結局、食堂でのカオスは授業が始まるまで続いた。今は担任であるマーシェルが、この世界の歴史について話している。俺は円形に広がる教室の端の席でノートを開いて授業を聞いていた。


「王国と帝国についてだ。まず俺たちが住んでいる王国と違い、帝国は実力主義を掲げる国で……」


授業の内容は幼い子供でも知ってる常識みたいなものだ。どこの世界でも最初の授業は退屈なのかもしれない。念仏のように聞こえる話は段々と意味を捉えられなくなっていく。


「ふあぁぁ……」


少しずつ、耐え難い眠気が俺を襲う。

食堂での出来事もあって疲れてるのか?なんだかまぶたが重い……


…………


「帝国の初代帝王の名前を……エスコフィエ、答えろ」


「んぁ?……あ、えーっと」


完全に沈んだ意識は紺色の声によって引き上げられた。目の前には呆れの表情を隠しもしないマーシェルが。

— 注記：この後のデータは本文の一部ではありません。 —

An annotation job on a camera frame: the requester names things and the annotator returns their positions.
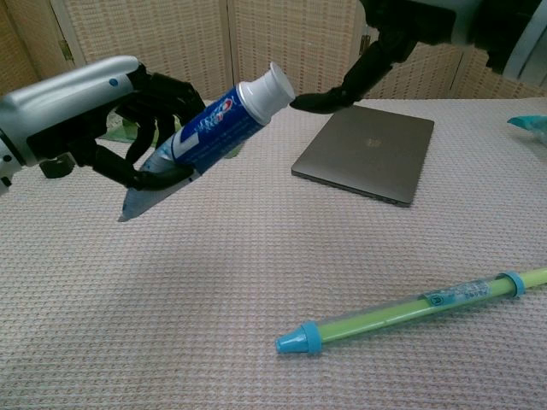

まずい。いつの間にかうたた寝をしてしまったようだ。授業の内容も常識レベルから俺のわからない所まで進んでいる。前世の時からそうだが、俺は本当に興味のあること以外がてんで駄目だ...初代帝王の名前なんてわからないぞ……


「どうした、答えられないのか?」


クラス中の視線を感じ困り果てて硬直していると、左腕をつんつんされている事に気が付いた。俺が振り向くより先に、耳に何かが触れた。


「アインです、アイン・オルレアン」


フェイの明るい声とは違う、教室の雑音にかき消えてしまいそうな、耳から直接脳をくすぐられているような感覚になるような声で囁かれる。俺は気持ちの悪い声が出てきそうになるのを必死に抑えつつ、平静を装って答える。


「ア、アイン・オルレアン?」


「……正解だ。正式な名前はもっと長いんだが、最近は略語で呼ぶことが多い」


マーシェルは俺を一睨みして、すぐに授業を再開した。……あれはバレてるな。

隣を向くと、人形のように精巧な顔をした少女と目が合う。俺を助けてくれた救世主はレーネだった。レーネは俺を見つめると、少し申し訳無さそうな顔をした。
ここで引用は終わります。